%%
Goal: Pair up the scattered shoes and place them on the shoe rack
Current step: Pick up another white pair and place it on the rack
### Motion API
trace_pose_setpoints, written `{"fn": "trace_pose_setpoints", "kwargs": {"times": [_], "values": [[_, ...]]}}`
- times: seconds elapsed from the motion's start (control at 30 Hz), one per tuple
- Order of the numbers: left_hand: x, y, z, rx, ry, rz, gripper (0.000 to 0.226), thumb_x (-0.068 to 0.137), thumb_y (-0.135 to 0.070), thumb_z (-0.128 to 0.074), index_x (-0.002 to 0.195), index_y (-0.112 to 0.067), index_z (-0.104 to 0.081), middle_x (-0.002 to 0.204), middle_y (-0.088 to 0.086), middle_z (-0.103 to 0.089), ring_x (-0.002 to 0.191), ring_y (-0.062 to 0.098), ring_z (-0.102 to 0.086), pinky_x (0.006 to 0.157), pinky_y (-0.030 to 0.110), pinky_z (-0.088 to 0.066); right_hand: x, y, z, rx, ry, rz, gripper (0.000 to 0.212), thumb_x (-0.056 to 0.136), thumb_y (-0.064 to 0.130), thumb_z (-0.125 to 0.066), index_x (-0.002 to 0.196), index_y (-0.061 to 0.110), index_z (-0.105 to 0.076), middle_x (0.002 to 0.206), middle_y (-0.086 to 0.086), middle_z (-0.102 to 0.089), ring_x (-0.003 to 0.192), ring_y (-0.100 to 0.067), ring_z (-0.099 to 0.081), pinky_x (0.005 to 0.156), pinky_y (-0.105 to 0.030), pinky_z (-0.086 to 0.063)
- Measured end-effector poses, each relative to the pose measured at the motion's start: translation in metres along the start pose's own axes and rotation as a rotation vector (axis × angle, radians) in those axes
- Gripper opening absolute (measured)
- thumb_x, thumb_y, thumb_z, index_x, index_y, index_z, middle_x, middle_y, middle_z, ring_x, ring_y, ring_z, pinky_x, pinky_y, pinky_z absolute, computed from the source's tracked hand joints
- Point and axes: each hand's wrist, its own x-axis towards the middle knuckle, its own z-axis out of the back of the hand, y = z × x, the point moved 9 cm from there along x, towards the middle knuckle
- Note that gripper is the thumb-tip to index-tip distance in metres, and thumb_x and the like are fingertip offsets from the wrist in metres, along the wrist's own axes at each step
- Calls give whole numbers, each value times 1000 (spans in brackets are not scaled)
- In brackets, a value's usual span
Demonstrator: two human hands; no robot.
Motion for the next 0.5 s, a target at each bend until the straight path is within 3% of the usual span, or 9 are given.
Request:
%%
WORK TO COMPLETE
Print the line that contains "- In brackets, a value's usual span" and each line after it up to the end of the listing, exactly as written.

RESULT
- In brackets, a value's usual span
Demonstrator: two human hands; no robot.
Motion for the next 0.5 s, a target at each bend until the straight path is within 3% of the usual span, or 9 are given.
Request:

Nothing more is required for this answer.